These are the key concepts you need to understand to accurately answer the question.

Geometric Distribution
The geometric distribution is a probability distribution that models the number of trials needed for the first occurrence of success in repeated and independent experiments. In this context, success could be defined as one of the teams, say team A, winning the series by achieving a predetermined number of victories, say "i" games. In a geometric distribution, each trial has two possible outcomes: success with probability \( p \), and failure with probability \( 1-p \). The probability mass function (PMF) for a geometric random variable \( X \) is given by the formula:
  • \( P(X = k) = p(1-p)^{k-1} \)
Here, \( k \) represents the total number of trials needed for the first success to occur. This formula helps us determine the likelihood of winning the series in exactly \( k \) games.
Expected Value
The expected value in probability theory is a measure that mathematically predicts the average outcome of a random variable from its probability distribution over numerous trials. For a geometric random variable, the formula for the expected value \( E[X] \) is:
  • \( E[X]=\sum_{k=1}^{\infty} kP(X=k) \)

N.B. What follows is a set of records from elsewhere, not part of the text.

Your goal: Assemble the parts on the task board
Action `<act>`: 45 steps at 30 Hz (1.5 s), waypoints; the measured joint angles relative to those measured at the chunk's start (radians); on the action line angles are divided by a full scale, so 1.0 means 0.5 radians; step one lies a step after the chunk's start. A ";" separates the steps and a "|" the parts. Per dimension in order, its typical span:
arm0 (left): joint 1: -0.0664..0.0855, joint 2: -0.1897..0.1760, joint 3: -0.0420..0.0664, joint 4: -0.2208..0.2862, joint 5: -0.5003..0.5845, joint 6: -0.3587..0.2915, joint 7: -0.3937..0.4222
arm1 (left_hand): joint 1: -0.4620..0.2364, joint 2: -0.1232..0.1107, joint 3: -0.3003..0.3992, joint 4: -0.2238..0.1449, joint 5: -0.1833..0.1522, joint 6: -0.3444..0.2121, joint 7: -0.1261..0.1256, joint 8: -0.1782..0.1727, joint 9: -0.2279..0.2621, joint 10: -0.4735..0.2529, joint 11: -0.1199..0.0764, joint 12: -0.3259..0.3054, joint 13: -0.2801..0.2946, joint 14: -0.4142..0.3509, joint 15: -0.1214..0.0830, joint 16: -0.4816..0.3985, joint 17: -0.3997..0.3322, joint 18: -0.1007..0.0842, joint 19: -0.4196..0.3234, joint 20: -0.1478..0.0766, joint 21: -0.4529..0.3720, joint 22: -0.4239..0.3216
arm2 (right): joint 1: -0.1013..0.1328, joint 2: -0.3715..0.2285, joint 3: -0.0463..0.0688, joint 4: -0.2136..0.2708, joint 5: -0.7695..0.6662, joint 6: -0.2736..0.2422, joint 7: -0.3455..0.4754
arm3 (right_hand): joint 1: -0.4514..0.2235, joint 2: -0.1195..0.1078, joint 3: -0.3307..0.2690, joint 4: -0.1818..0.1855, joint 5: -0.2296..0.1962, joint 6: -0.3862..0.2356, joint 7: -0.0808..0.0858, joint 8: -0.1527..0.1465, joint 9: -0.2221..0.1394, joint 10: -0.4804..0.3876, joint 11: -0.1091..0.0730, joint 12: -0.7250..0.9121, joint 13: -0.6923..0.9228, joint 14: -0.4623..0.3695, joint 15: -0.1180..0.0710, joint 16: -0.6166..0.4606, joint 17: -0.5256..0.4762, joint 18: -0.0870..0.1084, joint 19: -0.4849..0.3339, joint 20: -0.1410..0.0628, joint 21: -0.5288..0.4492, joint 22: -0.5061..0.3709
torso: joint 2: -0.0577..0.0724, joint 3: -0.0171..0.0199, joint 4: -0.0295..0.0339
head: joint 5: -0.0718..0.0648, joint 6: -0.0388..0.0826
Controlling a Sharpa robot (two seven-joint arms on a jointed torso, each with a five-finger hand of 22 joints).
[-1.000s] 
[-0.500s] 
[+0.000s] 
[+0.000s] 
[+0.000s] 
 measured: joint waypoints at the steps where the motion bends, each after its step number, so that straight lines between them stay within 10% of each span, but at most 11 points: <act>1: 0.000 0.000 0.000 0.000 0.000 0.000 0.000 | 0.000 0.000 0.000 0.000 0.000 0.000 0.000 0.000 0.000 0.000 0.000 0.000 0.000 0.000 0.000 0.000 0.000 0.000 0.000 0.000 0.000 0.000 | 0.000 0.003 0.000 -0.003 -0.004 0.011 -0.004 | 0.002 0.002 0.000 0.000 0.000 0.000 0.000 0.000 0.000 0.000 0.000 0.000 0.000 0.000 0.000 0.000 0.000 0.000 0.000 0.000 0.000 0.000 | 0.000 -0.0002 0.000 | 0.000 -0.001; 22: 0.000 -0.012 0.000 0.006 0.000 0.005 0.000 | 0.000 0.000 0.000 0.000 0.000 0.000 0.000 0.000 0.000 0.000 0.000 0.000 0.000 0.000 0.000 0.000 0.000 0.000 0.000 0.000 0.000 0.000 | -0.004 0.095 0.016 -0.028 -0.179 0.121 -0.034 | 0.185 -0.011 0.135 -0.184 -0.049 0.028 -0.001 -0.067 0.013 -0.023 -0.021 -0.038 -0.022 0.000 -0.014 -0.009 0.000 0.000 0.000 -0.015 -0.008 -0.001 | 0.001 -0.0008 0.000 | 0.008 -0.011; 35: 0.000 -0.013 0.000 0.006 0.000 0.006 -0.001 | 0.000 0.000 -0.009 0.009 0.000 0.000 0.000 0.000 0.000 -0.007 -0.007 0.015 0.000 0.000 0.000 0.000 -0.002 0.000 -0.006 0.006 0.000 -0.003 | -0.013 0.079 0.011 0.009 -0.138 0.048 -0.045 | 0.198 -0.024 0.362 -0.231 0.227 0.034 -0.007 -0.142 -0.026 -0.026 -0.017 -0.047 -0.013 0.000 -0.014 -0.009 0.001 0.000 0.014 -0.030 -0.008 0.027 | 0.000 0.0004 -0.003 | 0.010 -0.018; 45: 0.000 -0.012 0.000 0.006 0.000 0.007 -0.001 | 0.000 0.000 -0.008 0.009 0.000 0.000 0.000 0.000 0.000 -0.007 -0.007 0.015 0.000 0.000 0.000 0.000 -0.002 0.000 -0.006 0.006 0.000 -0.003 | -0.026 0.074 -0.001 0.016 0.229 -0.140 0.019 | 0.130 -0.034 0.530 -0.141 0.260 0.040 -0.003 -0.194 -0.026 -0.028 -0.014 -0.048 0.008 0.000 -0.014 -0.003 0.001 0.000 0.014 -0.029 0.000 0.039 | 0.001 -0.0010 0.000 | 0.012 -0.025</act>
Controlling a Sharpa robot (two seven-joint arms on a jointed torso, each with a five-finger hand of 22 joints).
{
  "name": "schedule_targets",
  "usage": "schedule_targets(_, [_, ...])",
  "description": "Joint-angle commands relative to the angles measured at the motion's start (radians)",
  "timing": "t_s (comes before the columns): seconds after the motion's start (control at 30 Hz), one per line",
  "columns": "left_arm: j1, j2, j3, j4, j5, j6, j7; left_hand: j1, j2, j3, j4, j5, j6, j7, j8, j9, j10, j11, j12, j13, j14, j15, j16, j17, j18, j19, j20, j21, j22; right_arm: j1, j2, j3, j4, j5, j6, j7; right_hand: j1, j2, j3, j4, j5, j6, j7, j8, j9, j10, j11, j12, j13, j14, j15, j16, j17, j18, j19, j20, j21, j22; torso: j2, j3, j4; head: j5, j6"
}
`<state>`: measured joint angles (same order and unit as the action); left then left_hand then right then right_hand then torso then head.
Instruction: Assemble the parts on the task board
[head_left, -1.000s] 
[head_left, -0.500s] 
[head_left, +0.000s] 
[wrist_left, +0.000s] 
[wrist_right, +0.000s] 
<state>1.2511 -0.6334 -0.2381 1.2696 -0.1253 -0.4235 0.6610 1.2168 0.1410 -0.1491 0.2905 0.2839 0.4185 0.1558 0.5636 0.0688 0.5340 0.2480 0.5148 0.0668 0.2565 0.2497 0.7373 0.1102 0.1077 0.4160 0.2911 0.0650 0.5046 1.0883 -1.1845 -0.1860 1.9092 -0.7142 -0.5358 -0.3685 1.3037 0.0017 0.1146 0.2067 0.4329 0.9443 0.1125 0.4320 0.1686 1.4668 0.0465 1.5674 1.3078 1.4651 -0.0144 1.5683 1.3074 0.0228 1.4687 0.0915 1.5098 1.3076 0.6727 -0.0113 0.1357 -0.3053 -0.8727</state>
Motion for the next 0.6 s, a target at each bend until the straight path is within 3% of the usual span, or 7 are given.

In our game series problem, the expected value represents the average number of games the series will last when it continues until either team wins \( i \) games. To simplify, the expected value also captures long-term averages over many series, assuming consistency in team ability \( p \). Calculating the expected value aids in assessing how many total games are potentially needed to determine a series winner.
Probability Mass Function
The probability mass function (PMF) describes the probability distribution of discrete random variables. In this scenario, the PMF is concerned with the distribution of the number of games played until a team wins the series. For each potential series length (i.e., 2, 3, or 4 games for \( i = 2 \)) the PMF indicates how probable ending the series on exactly that number of games is, considering the winning probability \( p \) for team A. By examining different possible outcomes:
  • The probability for exactly 2 games is a combination of outcomes where either team A or B wins both initial games: \( p^2 + (1-p)^2 \).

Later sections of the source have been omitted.